= What is being asked =
Please go line by line through the material and copy each one containing the word "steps".

--- Dataset extract ---

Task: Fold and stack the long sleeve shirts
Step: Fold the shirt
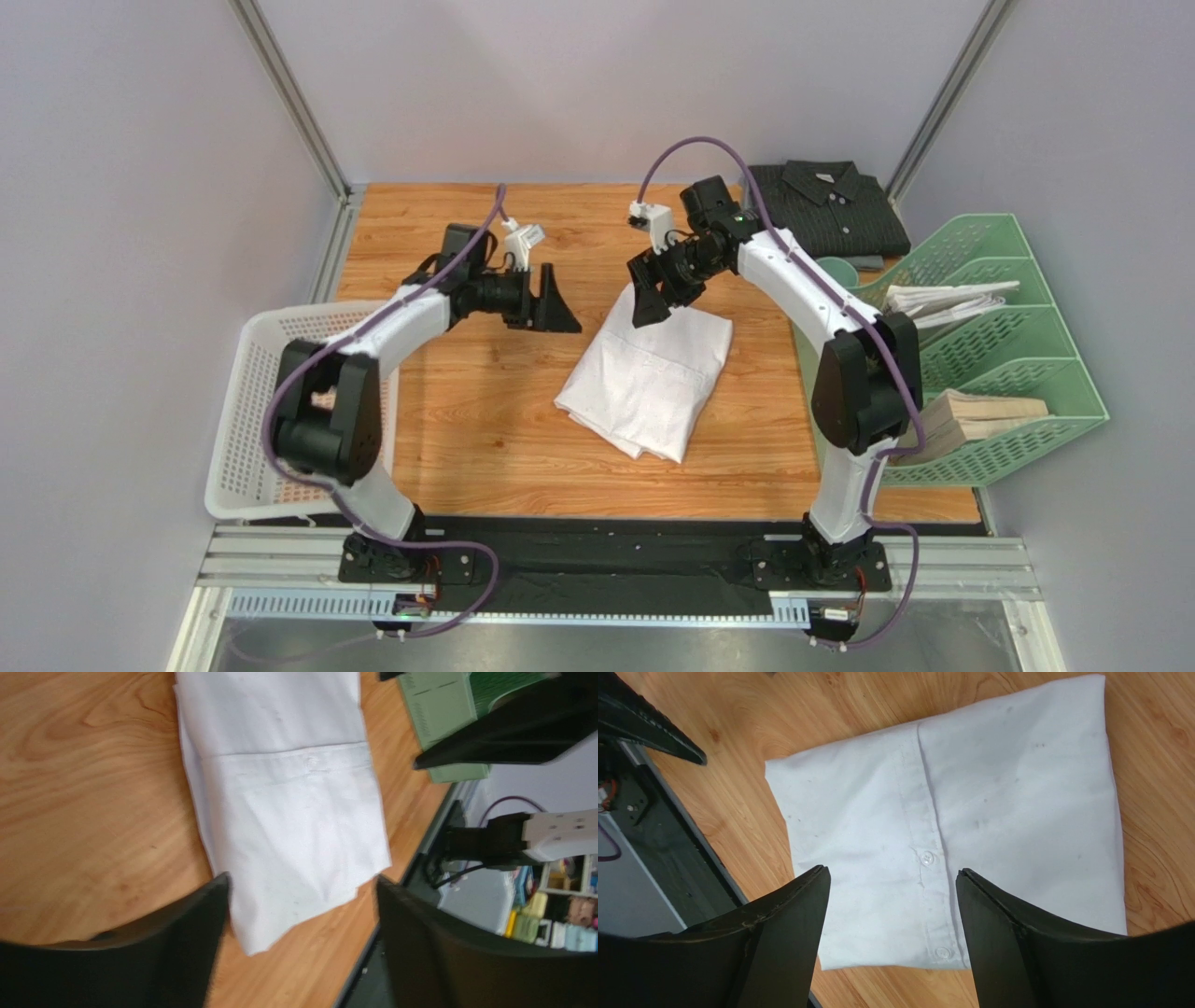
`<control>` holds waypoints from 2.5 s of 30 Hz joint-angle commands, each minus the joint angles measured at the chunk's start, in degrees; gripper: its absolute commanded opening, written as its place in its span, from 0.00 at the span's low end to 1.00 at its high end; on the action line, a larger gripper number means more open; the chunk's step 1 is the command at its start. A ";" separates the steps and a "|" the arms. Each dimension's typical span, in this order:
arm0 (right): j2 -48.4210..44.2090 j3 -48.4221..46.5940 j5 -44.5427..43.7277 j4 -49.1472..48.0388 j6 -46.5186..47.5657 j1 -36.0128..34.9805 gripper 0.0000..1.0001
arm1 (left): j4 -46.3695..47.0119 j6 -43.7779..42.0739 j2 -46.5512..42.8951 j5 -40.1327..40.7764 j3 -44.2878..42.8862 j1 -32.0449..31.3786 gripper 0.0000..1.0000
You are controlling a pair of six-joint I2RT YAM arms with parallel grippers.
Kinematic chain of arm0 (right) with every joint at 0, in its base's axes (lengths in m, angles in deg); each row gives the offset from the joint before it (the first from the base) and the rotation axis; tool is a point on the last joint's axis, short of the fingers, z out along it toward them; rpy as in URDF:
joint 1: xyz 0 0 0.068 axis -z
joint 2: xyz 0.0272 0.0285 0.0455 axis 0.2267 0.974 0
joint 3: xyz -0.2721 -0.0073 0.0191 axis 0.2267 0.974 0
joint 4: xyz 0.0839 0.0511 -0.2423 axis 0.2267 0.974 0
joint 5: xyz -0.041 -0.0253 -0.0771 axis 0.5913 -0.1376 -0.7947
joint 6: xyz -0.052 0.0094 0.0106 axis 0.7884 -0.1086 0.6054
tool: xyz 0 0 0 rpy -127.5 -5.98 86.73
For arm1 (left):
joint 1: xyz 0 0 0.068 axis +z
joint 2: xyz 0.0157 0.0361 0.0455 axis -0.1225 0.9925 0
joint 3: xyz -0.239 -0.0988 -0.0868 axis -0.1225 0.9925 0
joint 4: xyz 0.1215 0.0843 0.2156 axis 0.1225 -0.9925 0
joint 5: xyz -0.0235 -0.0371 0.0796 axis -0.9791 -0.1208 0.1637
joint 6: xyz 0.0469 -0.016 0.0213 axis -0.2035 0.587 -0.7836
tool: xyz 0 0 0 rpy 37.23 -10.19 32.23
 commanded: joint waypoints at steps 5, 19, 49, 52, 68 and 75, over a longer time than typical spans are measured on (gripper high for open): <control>4.89 6.05 -12.72 -2.06 2.57 -2.09 0.72 | -6.22 -6.90 21.24 2.28 -12.59 -1.06 0.99; 14.03 6.75 -14.49 -1.89 4.24 -1.56 0.68 | -2.96 2.58 33.30 -3.52 -18.22 -6.50 0.72; -13.20 16.32 -1.22 0.92 -6.22 11.35 0.88 | -40.19 -26.75 18.36 18.87 -38.50 0.61 0.00; -15.58 17.21 -1.31 1.45 -6.22 11.80 0.88 | -49.85 -36.76 20.03 25.53 -52.11 0.61 0.00; -18.75 21.51 2.46 2.07 -8.24 16.18 0.89 | -35.14 -62.39 18.27 64.96 -36.56 -19.50 0.00; -20.50 24.15 3.17 4.35 -6.40 18.56 0.89 | -33.64 -38.04 20.38 49.94 -21.31 -31.18 0.01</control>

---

= Your solution =
`<control>` holds waypoints from 2.5 s of 30 Hz joint-angle commands, each minus the joint angles measured at the chunk's start, in degrees; gripper: its absolute commanded opening, written as its place in its span, from 0.00 at the span's low end to 1.00 at its high end; on the action line, a larger gripper number means more open; the chunk's step 1 is the command at its start. A ";" separates the steps and a "|" the arms. Each dimension's typical span, in this order:
 commanded: joint waypoints at steps 5, 19, 49, 52, 68 and 75, over a longer time than typical spans are measured on (gripper high for open): <control>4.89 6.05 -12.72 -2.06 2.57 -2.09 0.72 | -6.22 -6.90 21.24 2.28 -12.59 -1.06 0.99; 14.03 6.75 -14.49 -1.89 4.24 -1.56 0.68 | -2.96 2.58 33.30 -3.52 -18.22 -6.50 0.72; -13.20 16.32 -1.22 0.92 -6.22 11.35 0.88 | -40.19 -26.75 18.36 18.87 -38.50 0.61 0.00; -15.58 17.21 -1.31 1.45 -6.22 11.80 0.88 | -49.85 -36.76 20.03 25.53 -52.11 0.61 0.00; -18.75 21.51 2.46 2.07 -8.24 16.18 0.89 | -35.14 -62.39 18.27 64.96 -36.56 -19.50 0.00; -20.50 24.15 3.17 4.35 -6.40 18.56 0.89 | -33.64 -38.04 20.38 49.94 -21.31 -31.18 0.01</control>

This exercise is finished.